### Work instruction
The answer must be every line of the records below that contains the word "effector".

### Supplied data
== == ==

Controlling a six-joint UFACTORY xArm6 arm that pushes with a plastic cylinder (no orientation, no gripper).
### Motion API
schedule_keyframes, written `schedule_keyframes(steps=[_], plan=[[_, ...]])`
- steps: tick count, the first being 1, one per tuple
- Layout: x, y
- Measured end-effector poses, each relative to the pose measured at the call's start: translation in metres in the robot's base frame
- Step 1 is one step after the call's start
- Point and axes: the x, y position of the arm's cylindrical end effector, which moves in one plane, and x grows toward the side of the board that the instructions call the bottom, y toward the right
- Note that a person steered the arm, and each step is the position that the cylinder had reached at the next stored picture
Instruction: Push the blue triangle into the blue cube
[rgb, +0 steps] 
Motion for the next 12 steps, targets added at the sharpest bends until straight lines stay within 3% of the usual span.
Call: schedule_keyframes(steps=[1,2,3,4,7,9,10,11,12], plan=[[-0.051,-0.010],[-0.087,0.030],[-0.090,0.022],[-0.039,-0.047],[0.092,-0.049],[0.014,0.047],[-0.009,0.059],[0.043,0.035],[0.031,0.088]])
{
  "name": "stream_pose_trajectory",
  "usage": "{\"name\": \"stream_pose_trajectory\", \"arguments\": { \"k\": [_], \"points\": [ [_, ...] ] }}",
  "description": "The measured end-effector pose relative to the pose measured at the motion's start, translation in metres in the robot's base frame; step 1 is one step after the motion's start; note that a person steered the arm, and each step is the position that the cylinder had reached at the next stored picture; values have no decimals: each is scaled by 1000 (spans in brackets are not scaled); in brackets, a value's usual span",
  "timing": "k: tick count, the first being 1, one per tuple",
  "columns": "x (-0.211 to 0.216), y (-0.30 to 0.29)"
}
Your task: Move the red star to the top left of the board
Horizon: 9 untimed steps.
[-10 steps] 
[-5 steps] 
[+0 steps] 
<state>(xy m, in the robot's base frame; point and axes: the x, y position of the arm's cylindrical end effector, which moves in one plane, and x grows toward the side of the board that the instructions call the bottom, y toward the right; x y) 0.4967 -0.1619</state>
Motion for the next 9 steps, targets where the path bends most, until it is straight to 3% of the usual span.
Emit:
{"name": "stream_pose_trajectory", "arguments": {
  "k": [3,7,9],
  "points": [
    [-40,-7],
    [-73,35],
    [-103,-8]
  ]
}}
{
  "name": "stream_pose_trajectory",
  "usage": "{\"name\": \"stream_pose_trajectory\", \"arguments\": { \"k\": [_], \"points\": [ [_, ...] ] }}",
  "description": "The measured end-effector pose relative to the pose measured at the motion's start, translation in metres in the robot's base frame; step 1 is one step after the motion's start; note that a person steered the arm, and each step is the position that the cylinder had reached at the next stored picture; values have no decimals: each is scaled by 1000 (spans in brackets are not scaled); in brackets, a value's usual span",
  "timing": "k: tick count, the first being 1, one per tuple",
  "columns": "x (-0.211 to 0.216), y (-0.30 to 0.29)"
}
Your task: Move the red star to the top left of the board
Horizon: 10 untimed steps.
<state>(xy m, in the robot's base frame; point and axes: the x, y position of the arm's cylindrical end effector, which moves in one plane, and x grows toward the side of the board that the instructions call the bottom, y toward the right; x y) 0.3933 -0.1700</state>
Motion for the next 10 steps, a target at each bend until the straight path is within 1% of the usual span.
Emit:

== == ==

### Answer to this problem
- Measured end-effector poses, each relative to the pose measured at the call's start: translation in metres in the robot's base frame
- Point and axes: the x, y position of the arm's cylindrical end effector, which moves in one plane, and x grows toward the side of the board that the instructions call the bottom, y toward the right
  "description": "The measured end-effector pose relative to the pose measured at the motion's start, translation in metres in the robot's base frame; step 1 is one step after the motion's start; note that a person steered the arm, and each step is the position that the cylinder had reached at the next stored picture; values have no decimals: each is scaled by 1000 (spans in brackets are not scaled); in brackets, a value's usual span",
<state>(xy m, in the robot's base frame; point and axes: the x, y position of the arm's cylindrical end effector, which moves in one plane, and x grows toward the side of the board that the instructions call the bottom, y toward the right; x y) 0.4967 -0.1619</state>
  "description": "The measured end-effector pose relative to the pose measured at the motion's start, translation in metres in the robot's base frame; step 1 is one step after the motion's start; note that a person steered the arm, and each step is the position that the cylinder had reached at the next stored picture; values have no decimals: each is scaled by 1000 (spans in brackets are not scaled); in brackets, a value's usual span",
<state>(xy m, in the robot's base frame; point and axes: the x, y position of the arm's cylindrical end effector, which moves in one plane, and x grows toward the side of the board that the instructions call the bottom, y toward the right; x y) 0.3933 -0.1700</state>

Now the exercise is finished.